Tax Whistleblower Law Proves Highly Effective at Reducing Corporate Tax Avoidance

Summary: A new study reveals that New York’s 2010 False Claims Acts amendment, which protects and rewards corporate tax whistleblowers, has significantly reduced tax avoidance among businesses. The law has generated an additional $281 million annually in state tax revenue, with a remarkable return on investment exceeding 3,000%.

Journal: Management Science, August 14, 2024, DOI: 10.1287/mnsc.2023.02999 | Reading time: 4 minutes

Tackling the Tax Gap

With the federal tax gap reaching a staggering $696 billion in 2022, states are searching for effective ways to ensure corporations pay their fair share. New York’s innovative approach to this challenge has caught the attention of researchers, who have uncovered compelling evidence of its success.

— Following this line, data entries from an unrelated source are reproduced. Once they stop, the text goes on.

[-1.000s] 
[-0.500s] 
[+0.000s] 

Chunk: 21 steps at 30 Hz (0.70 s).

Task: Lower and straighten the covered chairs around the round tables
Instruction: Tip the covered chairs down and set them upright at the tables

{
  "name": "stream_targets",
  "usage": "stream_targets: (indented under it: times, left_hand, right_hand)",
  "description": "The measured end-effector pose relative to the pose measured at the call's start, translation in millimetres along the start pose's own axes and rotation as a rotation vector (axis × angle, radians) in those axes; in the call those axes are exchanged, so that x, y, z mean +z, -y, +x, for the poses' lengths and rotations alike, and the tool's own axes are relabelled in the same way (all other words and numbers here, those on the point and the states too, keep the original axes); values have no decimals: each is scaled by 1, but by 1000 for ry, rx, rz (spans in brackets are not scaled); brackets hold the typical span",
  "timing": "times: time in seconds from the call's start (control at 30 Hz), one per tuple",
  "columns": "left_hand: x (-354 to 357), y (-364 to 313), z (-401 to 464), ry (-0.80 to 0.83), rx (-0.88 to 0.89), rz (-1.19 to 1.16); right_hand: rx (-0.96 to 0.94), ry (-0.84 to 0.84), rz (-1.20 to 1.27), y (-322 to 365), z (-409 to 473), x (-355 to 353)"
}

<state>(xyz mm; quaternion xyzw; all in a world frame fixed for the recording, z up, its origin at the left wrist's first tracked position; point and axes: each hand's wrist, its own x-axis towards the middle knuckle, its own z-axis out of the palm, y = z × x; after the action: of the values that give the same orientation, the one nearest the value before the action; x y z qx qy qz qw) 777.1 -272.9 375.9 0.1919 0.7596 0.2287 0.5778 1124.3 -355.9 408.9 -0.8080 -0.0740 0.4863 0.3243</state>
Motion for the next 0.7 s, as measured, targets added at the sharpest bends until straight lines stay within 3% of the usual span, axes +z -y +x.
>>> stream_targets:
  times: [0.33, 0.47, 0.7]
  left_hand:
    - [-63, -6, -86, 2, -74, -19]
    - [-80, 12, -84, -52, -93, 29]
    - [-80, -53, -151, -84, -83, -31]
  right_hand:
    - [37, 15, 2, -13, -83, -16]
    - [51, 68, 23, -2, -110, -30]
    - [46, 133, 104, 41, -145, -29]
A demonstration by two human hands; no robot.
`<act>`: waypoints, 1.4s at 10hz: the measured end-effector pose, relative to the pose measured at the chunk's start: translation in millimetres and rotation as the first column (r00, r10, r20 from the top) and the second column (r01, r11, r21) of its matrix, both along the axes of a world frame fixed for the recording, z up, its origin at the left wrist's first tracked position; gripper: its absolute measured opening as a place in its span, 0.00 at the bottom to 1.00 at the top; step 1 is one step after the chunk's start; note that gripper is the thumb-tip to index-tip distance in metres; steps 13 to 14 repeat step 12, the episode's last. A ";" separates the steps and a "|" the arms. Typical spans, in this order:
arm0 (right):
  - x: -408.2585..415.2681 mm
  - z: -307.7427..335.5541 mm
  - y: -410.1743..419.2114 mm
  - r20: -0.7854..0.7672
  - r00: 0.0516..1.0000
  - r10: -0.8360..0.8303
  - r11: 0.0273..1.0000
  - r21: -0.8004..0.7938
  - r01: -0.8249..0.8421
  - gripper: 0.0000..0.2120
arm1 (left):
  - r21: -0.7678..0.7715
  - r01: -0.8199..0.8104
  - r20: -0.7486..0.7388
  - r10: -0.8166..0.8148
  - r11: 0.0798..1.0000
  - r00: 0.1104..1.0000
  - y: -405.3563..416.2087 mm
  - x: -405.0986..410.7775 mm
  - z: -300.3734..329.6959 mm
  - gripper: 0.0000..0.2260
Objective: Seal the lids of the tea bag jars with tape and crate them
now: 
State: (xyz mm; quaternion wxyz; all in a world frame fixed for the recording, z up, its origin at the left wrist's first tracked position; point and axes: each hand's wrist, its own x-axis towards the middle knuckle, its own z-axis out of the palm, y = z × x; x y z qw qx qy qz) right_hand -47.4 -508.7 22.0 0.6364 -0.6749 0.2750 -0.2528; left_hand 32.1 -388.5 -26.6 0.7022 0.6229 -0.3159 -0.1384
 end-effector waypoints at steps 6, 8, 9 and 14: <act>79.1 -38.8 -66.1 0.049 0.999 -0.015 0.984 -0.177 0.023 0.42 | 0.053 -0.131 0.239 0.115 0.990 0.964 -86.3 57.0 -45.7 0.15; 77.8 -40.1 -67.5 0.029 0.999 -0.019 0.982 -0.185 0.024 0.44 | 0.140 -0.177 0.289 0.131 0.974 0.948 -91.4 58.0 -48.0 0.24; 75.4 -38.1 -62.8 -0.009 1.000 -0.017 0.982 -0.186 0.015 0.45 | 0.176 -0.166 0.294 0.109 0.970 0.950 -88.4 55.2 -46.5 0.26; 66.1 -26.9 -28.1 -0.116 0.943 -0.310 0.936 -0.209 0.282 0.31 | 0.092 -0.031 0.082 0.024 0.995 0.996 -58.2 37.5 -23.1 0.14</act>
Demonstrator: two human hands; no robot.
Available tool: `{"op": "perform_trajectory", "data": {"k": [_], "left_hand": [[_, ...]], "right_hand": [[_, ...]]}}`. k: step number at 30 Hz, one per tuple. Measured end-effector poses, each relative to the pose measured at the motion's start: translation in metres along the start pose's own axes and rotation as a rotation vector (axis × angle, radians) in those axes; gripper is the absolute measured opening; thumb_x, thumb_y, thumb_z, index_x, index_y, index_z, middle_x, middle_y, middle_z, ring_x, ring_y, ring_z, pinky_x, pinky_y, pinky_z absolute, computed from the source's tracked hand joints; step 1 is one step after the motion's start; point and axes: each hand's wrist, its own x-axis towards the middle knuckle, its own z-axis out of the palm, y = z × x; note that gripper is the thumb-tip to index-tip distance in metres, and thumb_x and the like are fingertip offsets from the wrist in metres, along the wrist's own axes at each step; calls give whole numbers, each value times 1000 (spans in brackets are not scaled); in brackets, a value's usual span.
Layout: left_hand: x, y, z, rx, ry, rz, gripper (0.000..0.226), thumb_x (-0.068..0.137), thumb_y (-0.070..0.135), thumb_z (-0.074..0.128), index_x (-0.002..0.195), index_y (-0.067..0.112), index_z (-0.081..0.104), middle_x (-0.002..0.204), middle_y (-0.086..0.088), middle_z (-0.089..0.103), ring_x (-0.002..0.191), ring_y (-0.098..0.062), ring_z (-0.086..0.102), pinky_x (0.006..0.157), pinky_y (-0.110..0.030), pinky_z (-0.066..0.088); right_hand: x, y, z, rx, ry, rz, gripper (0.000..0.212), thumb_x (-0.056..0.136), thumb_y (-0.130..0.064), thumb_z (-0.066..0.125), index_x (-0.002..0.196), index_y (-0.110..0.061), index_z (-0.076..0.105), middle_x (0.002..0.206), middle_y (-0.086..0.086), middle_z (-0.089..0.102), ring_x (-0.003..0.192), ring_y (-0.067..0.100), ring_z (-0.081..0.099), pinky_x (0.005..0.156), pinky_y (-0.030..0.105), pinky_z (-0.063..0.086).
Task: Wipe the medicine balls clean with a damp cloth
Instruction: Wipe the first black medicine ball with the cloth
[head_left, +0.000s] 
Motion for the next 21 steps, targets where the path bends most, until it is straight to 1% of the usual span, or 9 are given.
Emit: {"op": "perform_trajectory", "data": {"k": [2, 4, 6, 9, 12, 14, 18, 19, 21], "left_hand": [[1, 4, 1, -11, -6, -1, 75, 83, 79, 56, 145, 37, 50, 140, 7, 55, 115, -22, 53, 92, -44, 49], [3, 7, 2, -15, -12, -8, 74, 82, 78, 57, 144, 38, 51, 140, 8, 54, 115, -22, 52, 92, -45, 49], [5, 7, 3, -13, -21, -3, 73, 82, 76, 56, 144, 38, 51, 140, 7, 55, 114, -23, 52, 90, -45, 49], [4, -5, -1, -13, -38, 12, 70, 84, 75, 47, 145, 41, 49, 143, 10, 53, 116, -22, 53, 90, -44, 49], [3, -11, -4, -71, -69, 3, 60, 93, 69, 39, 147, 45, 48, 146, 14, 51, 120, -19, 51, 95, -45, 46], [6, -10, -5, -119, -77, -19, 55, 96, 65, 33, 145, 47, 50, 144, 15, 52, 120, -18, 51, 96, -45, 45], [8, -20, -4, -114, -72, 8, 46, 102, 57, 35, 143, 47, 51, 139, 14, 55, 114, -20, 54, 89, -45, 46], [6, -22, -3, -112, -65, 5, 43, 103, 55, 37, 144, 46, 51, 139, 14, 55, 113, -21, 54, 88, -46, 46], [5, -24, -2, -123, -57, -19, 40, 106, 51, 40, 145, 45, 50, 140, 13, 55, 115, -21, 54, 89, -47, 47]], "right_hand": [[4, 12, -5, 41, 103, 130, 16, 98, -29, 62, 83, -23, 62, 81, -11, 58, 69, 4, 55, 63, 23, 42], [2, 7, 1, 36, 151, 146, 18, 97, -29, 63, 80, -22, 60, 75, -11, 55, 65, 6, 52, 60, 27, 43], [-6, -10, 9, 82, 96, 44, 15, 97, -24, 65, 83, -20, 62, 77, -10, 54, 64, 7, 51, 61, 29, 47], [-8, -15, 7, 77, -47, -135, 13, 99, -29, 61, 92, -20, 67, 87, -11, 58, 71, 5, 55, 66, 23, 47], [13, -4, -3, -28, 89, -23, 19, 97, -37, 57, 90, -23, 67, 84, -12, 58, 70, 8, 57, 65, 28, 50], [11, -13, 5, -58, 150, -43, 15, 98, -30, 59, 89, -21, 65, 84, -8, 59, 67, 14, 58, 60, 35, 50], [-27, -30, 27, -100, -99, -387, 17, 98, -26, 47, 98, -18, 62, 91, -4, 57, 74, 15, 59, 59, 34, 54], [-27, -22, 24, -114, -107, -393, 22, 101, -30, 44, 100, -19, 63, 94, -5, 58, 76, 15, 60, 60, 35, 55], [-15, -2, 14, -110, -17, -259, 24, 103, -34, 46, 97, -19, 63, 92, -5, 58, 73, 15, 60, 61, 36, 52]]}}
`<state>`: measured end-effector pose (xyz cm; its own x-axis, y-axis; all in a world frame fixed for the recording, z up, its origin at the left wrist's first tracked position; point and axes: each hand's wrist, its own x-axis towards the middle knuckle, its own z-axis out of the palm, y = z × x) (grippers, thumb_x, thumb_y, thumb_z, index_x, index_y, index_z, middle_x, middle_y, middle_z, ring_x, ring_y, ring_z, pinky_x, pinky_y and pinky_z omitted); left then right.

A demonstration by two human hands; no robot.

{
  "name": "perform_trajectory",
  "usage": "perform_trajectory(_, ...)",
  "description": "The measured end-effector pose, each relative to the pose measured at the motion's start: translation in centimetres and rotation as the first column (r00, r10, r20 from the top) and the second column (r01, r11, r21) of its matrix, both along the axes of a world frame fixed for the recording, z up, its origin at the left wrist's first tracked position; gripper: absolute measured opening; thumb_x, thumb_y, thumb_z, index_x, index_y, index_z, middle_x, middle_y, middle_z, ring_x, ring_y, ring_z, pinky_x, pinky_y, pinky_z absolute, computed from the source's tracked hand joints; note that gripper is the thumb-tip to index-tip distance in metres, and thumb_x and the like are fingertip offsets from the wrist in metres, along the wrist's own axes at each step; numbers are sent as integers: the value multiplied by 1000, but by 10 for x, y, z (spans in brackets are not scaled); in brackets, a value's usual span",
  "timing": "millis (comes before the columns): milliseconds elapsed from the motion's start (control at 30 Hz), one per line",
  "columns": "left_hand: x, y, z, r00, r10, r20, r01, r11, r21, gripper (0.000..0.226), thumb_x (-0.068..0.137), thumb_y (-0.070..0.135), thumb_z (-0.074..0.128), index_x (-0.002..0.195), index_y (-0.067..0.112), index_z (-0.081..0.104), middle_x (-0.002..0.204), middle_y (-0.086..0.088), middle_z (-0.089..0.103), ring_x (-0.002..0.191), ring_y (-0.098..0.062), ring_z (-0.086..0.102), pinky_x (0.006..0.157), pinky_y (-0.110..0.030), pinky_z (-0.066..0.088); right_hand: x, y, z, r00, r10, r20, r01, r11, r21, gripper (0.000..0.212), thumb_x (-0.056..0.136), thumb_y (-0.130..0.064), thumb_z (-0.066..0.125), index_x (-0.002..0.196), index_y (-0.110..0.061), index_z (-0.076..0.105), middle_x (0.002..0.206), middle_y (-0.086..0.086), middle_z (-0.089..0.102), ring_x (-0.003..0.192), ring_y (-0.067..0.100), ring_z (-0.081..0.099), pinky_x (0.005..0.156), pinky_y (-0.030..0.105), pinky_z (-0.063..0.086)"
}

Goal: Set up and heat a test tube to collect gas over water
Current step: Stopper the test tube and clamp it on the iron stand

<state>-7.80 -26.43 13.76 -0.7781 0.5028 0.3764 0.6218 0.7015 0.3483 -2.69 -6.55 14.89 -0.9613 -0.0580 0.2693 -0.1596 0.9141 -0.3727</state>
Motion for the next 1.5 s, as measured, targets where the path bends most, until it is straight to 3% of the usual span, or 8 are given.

The state’s 2010 amendment to its False Claims Acts (FCA) offers whistleblowers up to 30% of recovered delinquent taxes while protecting them from retaliation. This approach has proven remarkably effective, as demonstrated in a recent study published in Management Science.

Measuring the Impact

Researchers from multiple universities examined hundreds of companies subject to New York’s FCA, analyzing financial data from 2005 to 2015. The results were striking. “These whistleblower laws do work, and they’re reasonably inexpensive from a government perspective,” said Aruhn Venkat, assistant professor of accounting at Texas McCombs.

The study found that companies increased their state effective tax rates by 7.1% after the law’s passage. Even more notably, the most aggressive tax avoiders increased their rates by 34.9%.

Real-World Success

The law’s effectiveness is illustrated by significant cases. In 2018, Sprint paid $330 million to New York’s attorney general to settle a tax fraud case, with $63 million going to the whistleblower.

The research revealed that the law works through two complementary mechanisms. “Just the passage of the law will deter state tax avoidance. So, you don’t need only whistleblower events to deter firms,” Venkat explained.

Challenges and Limitations

However, the study also identified potential drawbacks. Companies with minimal presence in New York responded by reducing their operations in the state, though larger established businesses maintained their presence.

The researchers also noted risks for whistleblowers themselves. “It can still be a raw deal for employees who are whistleblowers, because they do end up being fired fairly often, even though that’s illegal,” Venkat said.


Glossary:

  • Tax Gap: The difference between taxes owed and taxes paid on time
  • False Claims Acts (FCA): Legal framework allowing whistleblowers to report tax fraud
  • Effective Tax Rate: The share of income paid in taxes
  • Special Purpose Entities: Separate companies sometimes used for tax avoidance

Quiz:

  1. What percentage of recovered taxes can whistleblowers receive under New York’s law?
    Answer: Up to 30%
  2. How much additional annual tax revenue did the law generate for New York?
    Answer: $281 million
  3. By what percentage did the most aggressive tax avoiders increase their tax rates?
    Answer: 34.9%
  4. What was the return on investment for New York’s whistleblower program?